Of course, Chidambaram has gone one step further in his statements. He has said that the fiscal deficit will be brought down by another 50 basis points in 2013-14, to 4.8% of GDP. Two sets of issues are important in this context: how the fiscal gap will be reduced and whether investors think the plan is credible.
Chidambaram would like to base his plan to lower the fiscal deficit on a growth revival that will yield him good revenues. He may even pull a few privatization rabbits out of his hat. But the current economic situation suggests that spending discipline will have to play a far more important role than it did in the boom years.
However, austerity is rarely attractive to politicians, and definitely not in the looming shadow of a general election. It is then quite likely that capital spending and Plan expenditure will face the brunt of the budgetary cuts, which is the main reason why economists will be looking closely at the quality of the fiscal correction rather than just the numerical targets.
The most obvious place to cut spending is subsidies, especially the fuel and fertilizer subsidies that benefit the better off. The Kelkar committee quite rightly pointed out that subsidies pose the greatest fiscal risk to the Indian economy. The first eight months of the current fiscal year have already seen around Rs.67,000 crore of extra subsidy spending compared with the same period of the previous fiscal year. Pruning subsidies will require political courage, though the recent moves on fuel pricing are encouraging.
The balancing between economics and politics will be akin to a high-wire act—with a crowd of worried investors in the audience.
Chidambaram needs to have global investors on his side as a strategic necessity because India needs about $80 billion (around Rs.4.3 trillion) of capital inflows to fund its massive current account deficit, which is still the single biggest risk to economic stability.

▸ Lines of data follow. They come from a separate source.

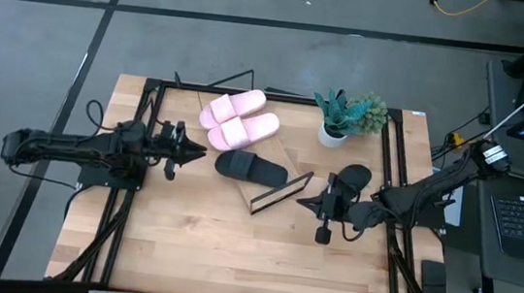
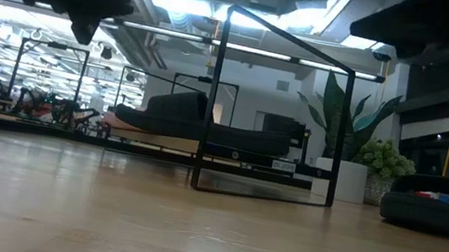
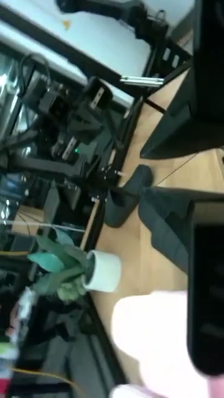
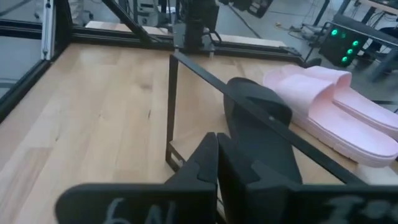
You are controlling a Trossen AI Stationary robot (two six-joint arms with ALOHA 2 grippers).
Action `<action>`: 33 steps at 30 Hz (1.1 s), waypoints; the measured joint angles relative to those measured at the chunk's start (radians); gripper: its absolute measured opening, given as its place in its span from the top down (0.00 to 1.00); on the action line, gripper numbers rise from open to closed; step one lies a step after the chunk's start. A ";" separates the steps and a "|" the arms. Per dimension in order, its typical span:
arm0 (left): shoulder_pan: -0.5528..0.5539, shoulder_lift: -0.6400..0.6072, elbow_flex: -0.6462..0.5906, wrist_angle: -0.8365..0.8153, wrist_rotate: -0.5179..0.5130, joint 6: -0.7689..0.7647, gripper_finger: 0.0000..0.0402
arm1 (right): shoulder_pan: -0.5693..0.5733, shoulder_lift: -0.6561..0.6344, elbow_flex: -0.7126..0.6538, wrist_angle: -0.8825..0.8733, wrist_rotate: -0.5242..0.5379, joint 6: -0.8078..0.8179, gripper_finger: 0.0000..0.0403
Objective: Pick and place slides into the shelf
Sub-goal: Adjust the black slides on the shelf
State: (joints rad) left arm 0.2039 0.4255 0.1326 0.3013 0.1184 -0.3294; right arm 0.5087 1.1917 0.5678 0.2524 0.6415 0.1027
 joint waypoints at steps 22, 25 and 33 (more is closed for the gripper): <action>-0.181 0.321 0.133 0.034 -0.127 -0.323 0.65 | -0.002 -0.044 -0.035 0.013 -0.173 -0.034 0.99; -0.181 0.369 0.186 -0.049 -0.126 -0.323 0.65 | -0.002 -0.044 -0.035 0.012 -0.173 -0.034 0.98; -0.181 0.480 0.214 -0.110 -0.153 -0.350 0.65 | -0.002 -0.043 -0.035 -0.005 -0.173 -0.032 0.96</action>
State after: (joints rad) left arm 0.0234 0.9052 0.3462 0.1918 -0.0349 -0.6791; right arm 0.5072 1.1484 0.5323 0.2478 0.4683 0.0705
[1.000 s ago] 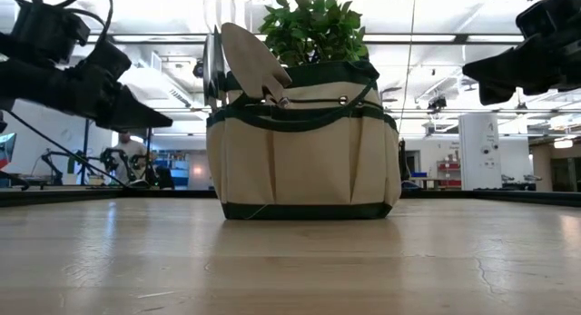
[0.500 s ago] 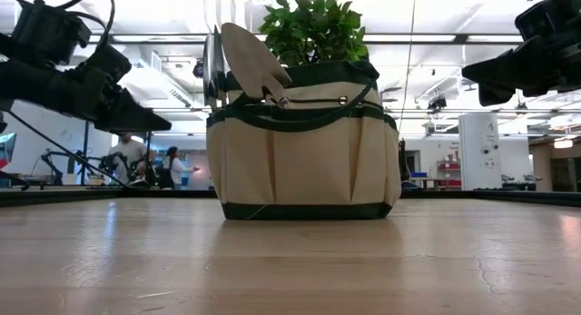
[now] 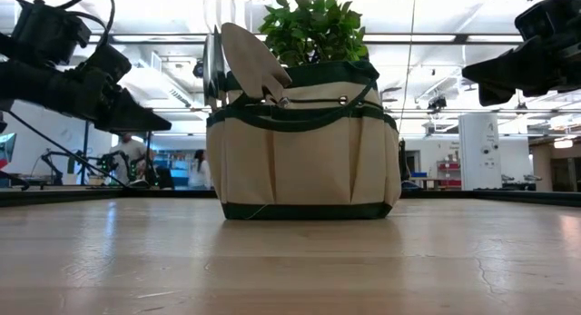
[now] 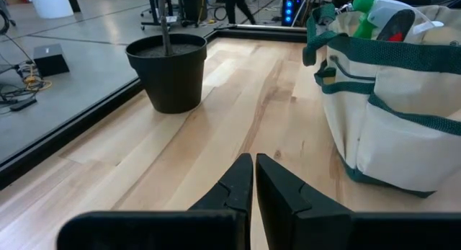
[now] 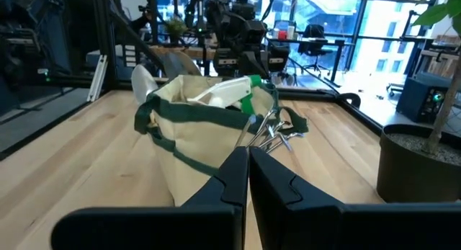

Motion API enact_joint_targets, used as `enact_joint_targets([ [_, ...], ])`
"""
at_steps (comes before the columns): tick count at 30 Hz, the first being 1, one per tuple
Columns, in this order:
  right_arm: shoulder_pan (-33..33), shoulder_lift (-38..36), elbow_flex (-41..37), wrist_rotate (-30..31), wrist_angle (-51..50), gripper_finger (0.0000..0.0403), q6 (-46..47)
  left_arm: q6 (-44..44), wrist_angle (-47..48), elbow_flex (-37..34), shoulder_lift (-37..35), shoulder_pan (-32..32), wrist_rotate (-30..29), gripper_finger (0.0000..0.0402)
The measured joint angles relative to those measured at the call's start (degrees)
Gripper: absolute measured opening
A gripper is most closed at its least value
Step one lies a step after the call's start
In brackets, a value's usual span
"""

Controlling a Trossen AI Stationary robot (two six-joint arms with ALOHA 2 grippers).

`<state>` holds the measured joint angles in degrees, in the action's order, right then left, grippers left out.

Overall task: Pick & Place Garden tools in Gardening bag
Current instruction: Return to Home Position

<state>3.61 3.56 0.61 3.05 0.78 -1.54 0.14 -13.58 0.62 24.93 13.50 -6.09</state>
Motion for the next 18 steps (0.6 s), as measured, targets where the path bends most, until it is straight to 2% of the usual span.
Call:
enact_joint_targets([
  [18,0.1,3.3,0.0,0.0,0.0,0.0009,0.0,0.0,0.0,0.0,0.0,0.0,0.0,0.0023],
])
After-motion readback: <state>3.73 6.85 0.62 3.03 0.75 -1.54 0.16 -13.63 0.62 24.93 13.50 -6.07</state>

Capital has been flowing into India since the middle of 2012 because the international financing environment has been remarkably benign, especially thanks to quantitative easing by Western central banks. The Indian government has also done just enough to keep global investors interested. The resultant gush of foreign capital has ensured that the rupee has been stable despite the yawning trade gap. Some strategic signalling—such as a road map for the introduction of the goods and services tax, a move towards a new direct taxes code and insurance reforms—could help stabilize investor expectations further.
Even a modest fiscal correction plan would be fine if it seems credible. India has had no shortage of ambitious plans for fiscal fitness since 2009. Then finance minister Pranab Mukherjee announced medium-term plans in successive budgets; the 13th Finance Commission put out a fresh set of fiscal targets; more recently, the Kelkar committee reiterated the need for a medium-term fiscal plan.
The public finance mess has persisted despite all the talk. The mothballing of earlier plans to lower the fiscal deficit has raised questions about the credibility of the announcements made by the finance ministry. Further, the fact that inflation has been higher than target for more than three years has possibly hurt the credibility of the inflation goals of the Reserve Bank of India as well.
Getting the Indian economy back on track promises to be a long slog thanks to deep structural fissures, even if there is a mild recovery a few quarters down the line while core inflation abates. Policy statements have to be credible while the damage is being repaired.
So, above all, Chidambaram will have to convince his sceptical audience that the government is ready to walk the talk on budgetary discipline even as it prepares to go to the polls.
Niranjan Rajadhyaksha is executive editor, Mint.